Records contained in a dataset
+ + +

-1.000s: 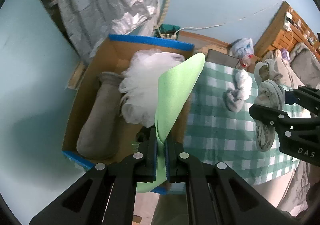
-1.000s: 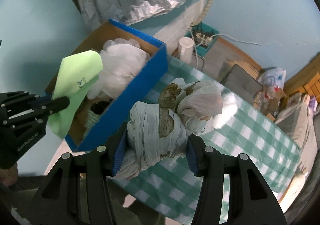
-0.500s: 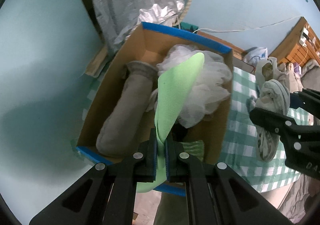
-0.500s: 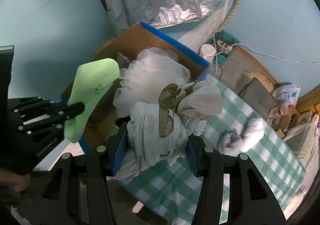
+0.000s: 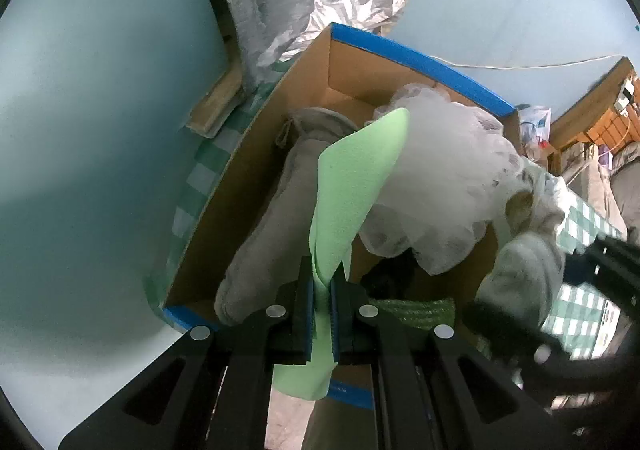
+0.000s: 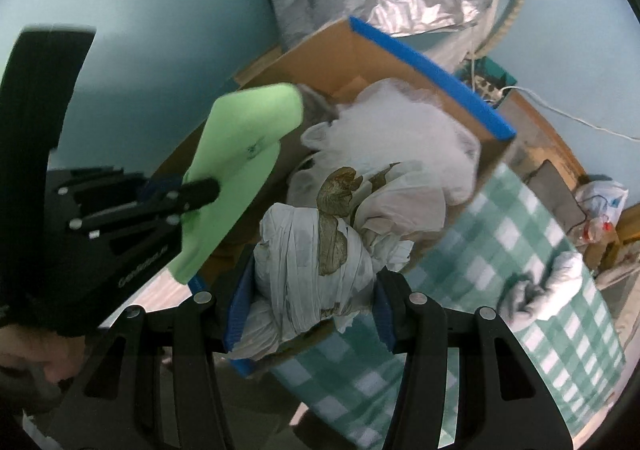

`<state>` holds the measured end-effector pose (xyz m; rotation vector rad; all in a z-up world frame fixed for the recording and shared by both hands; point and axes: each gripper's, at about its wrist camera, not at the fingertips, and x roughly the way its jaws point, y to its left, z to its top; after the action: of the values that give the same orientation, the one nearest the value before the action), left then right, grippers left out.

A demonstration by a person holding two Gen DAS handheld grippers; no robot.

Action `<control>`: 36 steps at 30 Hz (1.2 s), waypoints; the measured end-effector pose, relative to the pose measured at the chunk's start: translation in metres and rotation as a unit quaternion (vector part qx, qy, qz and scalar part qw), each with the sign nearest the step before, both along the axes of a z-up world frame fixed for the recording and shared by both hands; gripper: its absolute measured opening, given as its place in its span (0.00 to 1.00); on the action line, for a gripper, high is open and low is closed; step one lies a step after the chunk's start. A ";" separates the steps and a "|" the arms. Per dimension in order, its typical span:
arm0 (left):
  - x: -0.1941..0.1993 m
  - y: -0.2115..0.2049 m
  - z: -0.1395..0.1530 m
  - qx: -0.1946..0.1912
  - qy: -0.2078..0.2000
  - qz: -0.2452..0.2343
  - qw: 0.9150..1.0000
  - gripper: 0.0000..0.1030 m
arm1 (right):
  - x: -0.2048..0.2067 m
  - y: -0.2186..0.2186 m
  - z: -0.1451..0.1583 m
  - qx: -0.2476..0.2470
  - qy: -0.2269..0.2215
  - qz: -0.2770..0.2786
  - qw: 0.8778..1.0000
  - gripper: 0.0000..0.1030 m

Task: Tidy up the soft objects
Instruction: 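Lower both items into the box and open both tools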

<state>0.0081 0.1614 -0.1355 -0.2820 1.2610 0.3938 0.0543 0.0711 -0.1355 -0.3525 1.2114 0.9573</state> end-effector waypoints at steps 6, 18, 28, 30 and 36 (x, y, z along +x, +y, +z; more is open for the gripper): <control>0.003 0.009 -0.006 -0.001 0.014 -0.003 1.000 0.20 | -0.001 0.011 -0.011 -0.004 0.006 -0.001 1.000 0.58; -0.004 0.018 0.001 -0.003 0.001 0.001 1.000 0.49 | 0.003 -0.003 0.000 -0.001 -0.020 -0.028 0.999 0.71; -0.003 -0.003 0.020 0.013 -0.013 -0.011 1.000 0.49 | 0.012 -0.035 0.011 -0.003 -0.030 -0.048 0.998 0.71; -0.002 -0.008 0.024 0.017 -0.016 -0.015 1.000 0.49 | 0.014 -0.041 0.013 -0.004 -0.032 -0.051 0.998 0.71; 0.001 -0.028 0.037 0.033 -0.025 -0.027 0.999 0.55 | 0.018 -0.063 0.016 -0.005 -0.036 -0.061 0.997 0.71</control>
<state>0.0088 0.1335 -0.0983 -0.2011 1.2017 0.3790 0.0727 0.0084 -0.1193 -0.3144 1.1600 0.8271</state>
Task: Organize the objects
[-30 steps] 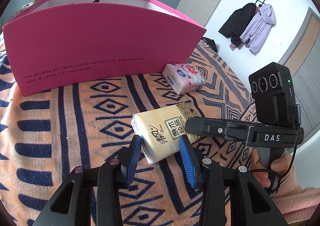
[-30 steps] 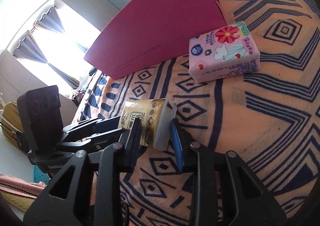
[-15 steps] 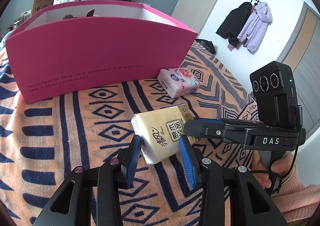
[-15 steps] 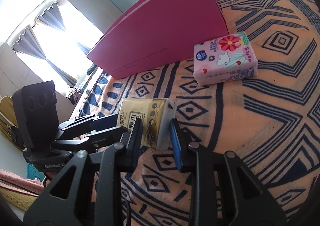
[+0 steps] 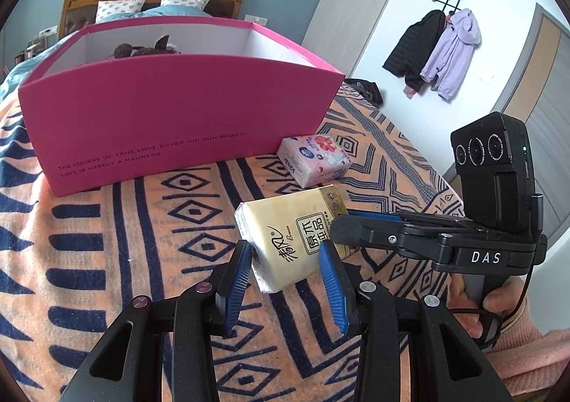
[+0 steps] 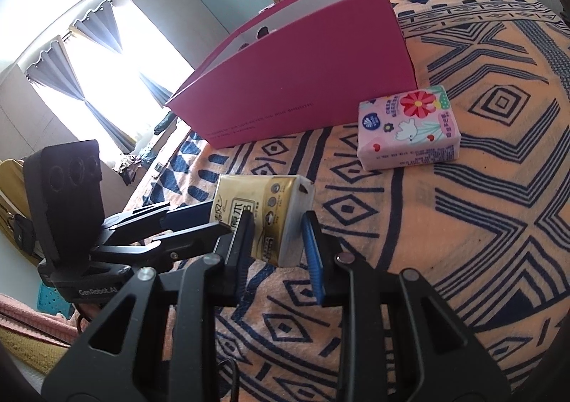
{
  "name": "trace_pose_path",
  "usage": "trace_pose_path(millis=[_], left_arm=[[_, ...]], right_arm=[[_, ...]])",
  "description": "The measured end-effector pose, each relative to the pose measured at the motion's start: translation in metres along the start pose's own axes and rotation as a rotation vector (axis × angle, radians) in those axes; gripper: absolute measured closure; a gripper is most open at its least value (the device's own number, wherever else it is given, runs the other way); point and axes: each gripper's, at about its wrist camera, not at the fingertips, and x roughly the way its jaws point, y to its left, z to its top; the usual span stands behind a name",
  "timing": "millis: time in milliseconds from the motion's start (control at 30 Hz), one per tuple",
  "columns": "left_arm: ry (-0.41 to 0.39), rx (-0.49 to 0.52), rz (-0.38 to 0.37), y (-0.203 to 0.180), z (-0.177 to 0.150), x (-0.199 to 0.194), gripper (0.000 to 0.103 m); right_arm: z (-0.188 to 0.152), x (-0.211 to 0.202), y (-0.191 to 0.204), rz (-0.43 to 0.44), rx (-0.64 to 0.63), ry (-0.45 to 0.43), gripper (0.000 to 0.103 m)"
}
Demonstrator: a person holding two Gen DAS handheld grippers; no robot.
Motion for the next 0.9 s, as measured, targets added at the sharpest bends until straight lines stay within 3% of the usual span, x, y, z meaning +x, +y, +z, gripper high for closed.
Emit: trace_pose_path(millis=[900], left_arm=[[-0.062, 0.022, 0.015, -0.008, 0.014, -0.013, 0.064]], right_arm=[[0.012, -0.013, 0.014, -0.011, -0.062, -0.06, 0.072]])
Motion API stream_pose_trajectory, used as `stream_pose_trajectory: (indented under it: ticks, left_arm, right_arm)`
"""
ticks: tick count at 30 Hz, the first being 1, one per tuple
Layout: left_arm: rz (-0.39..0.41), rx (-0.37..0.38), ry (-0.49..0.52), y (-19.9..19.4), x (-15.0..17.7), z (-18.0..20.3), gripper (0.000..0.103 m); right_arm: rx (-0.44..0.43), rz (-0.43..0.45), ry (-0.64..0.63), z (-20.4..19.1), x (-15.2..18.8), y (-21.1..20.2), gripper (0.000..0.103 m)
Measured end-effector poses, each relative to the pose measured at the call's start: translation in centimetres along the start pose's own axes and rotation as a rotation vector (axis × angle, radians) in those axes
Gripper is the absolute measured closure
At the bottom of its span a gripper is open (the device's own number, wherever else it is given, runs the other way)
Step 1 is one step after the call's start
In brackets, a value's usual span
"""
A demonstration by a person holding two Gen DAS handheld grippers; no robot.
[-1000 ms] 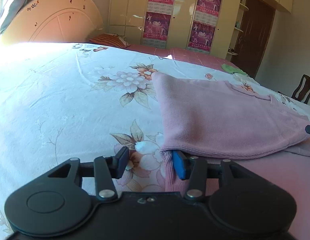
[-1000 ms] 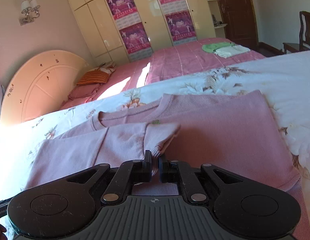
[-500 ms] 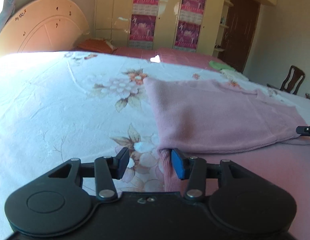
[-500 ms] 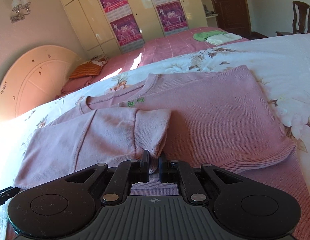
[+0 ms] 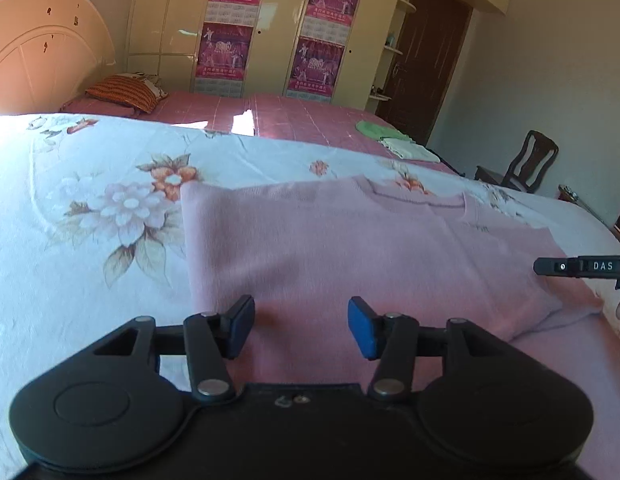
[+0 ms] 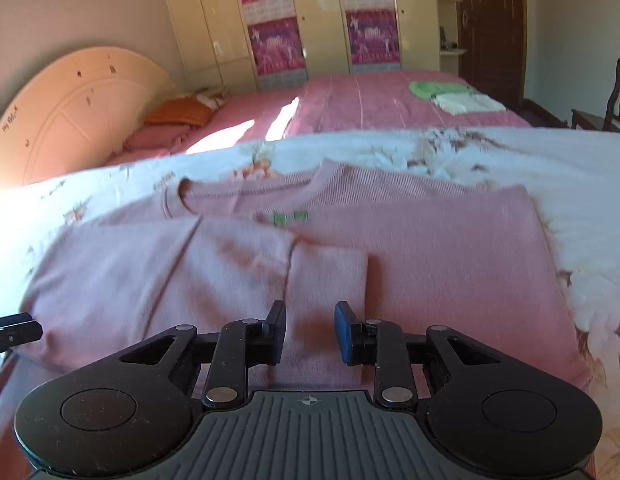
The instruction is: Fold small clothes
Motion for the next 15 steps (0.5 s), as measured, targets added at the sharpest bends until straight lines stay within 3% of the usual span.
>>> stream_pose_trajectory:
  ticks: [4,7,11,15]
  left_arm:
    - [-0.032,-0.025,0.009,4.7,-3.6,-0.6,0.048]
    - [-0.072,-0.055,-0.004,7.9,-4.6,-2.1,0.048]
    - [-0.064,-0.043,-0.066,8.1,-5.3,-3.6,0.048]
    - [-0.043,-0.049,0.014,6.0,-4.2,-1.3,0.047]
  right_arm:
    - [-0.062,-0.006,-0.036,-3.1,-1.7,3.6,0.075]
    - [-0.057,-0.052,-0.063,-4.6,-2.1,7.4,0.075]
    - [-0.032,-0.032,-0.048,-4.0,-3.0,8.9,0.075]
    - [-0.042,-0.037,-0.100,-3.8,-2.2,7.5,0.075]
Point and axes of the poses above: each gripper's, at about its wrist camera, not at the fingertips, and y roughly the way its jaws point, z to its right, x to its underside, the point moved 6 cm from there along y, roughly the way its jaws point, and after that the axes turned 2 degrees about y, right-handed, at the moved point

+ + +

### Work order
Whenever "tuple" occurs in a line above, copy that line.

### Result for this exercise
  "timing": "millis: time in milliseconds from the motion's start (control at 30 Hz), one per tuple",
ticks: tick count at 30 Hz, the first being 1, one per tuple

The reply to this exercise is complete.